**REQUIRED WORK:**
Your answer is one number, how many lines in the entries include "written".

STORED DATA Block Start

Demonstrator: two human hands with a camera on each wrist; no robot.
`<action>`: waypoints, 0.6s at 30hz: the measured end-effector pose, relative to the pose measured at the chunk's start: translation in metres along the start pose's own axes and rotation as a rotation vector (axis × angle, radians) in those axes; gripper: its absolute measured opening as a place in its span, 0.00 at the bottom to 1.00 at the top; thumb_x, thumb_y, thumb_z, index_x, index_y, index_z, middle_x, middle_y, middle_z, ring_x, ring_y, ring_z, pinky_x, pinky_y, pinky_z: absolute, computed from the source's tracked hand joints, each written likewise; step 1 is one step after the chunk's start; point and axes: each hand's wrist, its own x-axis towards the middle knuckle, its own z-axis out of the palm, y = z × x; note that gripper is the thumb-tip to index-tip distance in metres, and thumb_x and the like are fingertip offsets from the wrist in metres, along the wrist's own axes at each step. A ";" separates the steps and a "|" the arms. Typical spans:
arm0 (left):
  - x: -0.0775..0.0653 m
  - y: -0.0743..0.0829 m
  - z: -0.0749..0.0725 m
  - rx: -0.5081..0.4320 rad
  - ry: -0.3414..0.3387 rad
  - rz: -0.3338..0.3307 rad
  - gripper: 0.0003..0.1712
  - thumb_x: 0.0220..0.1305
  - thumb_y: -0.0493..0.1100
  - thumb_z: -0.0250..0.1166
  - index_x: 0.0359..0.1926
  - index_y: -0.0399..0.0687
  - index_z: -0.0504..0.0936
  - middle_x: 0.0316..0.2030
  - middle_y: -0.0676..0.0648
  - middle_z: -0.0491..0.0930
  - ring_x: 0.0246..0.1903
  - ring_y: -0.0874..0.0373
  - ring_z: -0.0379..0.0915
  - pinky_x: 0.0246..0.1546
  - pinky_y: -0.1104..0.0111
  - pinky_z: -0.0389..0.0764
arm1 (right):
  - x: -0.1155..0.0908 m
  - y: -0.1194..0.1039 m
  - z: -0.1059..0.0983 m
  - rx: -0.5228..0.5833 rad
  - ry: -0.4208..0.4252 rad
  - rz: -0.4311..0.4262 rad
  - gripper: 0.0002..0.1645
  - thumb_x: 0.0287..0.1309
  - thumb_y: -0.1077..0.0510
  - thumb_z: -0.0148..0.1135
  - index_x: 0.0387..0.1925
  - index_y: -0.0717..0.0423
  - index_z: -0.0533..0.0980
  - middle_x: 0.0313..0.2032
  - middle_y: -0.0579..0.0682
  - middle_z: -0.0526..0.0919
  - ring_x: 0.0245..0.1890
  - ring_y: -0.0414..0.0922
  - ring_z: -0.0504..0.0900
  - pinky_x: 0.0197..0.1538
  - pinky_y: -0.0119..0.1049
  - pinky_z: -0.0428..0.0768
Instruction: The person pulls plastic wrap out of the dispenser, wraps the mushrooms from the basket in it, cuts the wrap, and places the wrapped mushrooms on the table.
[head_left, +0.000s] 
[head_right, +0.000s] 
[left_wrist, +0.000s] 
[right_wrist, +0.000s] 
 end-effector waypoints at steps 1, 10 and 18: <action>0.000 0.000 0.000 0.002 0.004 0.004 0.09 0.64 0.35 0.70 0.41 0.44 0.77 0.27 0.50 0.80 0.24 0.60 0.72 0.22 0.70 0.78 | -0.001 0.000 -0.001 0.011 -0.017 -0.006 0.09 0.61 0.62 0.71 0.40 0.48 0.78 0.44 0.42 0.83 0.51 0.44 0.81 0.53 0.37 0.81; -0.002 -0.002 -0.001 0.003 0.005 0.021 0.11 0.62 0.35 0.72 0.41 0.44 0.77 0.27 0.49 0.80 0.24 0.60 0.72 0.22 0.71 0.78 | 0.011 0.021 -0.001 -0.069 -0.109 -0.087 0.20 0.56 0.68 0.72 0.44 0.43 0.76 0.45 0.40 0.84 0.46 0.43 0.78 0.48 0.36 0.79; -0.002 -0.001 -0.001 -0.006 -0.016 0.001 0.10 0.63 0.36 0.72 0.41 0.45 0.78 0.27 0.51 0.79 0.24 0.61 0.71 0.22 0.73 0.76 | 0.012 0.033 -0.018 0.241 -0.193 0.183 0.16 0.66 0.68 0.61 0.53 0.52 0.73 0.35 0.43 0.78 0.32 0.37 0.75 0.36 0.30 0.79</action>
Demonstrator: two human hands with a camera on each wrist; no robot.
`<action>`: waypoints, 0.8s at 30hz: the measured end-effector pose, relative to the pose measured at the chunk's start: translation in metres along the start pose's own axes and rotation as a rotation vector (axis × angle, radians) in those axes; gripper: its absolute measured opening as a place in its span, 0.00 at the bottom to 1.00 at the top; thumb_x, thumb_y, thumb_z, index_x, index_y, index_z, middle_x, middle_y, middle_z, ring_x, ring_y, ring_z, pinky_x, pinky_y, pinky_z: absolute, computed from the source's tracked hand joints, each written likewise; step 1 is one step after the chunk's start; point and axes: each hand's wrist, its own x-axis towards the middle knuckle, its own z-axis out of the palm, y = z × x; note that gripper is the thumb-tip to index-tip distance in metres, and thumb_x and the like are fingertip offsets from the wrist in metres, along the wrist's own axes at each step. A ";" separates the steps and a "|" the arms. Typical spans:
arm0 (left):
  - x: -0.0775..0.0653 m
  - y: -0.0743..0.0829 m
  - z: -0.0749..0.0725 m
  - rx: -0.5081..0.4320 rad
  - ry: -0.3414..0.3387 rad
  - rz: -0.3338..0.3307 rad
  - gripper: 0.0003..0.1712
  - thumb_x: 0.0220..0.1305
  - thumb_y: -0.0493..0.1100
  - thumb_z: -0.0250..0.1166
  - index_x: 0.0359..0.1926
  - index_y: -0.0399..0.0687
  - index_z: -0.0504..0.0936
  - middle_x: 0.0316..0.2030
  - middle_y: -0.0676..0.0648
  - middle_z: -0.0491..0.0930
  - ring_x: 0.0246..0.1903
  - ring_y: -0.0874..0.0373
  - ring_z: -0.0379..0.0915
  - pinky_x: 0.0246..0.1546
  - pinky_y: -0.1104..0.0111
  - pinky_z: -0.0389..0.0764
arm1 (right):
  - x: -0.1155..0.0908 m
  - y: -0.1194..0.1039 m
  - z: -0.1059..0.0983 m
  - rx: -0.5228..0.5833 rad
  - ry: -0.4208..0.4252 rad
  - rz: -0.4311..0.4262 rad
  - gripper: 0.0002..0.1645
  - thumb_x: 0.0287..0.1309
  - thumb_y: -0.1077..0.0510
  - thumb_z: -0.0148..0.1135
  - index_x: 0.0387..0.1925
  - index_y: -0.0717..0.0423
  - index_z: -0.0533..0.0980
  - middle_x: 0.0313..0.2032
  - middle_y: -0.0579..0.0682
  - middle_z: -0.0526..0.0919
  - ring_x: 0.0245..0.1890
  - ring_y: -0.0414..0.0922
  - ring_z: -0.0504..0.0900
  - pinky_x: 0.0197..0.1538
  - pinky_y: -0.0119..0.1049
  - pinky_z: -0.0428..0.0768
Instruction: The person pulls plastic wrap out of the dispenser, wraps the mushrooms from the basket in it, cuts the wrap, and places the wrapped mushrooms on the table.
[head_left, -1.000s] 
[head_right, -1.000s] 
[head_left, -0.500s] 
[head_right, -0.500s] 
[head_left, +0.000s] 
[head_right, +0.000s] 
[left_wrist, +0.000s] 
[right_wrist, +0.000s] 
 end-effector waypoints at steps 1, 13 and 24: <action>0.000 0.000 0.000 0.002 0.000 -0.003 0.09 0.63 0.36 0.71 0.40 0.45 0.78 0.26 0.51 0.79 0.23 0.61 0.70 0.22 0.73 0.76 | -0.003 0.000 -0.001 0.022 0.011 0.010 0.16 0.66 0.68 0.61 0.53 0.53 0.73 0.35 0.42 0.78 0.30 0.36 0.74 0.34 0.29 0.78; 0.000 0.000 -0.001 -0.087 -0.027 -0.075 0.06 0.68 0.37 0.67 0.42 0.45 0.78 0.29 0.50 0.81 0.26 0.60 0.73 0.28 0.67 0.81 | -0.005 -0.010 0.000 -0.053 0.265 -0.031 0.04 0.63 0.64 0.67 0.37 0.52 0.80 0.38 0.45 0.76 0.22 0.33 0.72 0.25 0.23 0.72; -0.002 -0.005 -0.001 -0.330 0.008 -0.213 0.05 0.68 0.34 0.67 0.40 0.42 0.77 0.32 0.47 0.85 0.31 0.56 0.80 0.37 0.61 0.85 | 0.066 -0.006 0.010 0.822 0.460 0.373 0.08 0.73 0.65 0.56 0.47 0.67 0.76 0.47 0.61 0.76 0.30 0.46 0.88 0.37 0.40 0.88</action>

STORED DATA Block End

**REPLY:**
2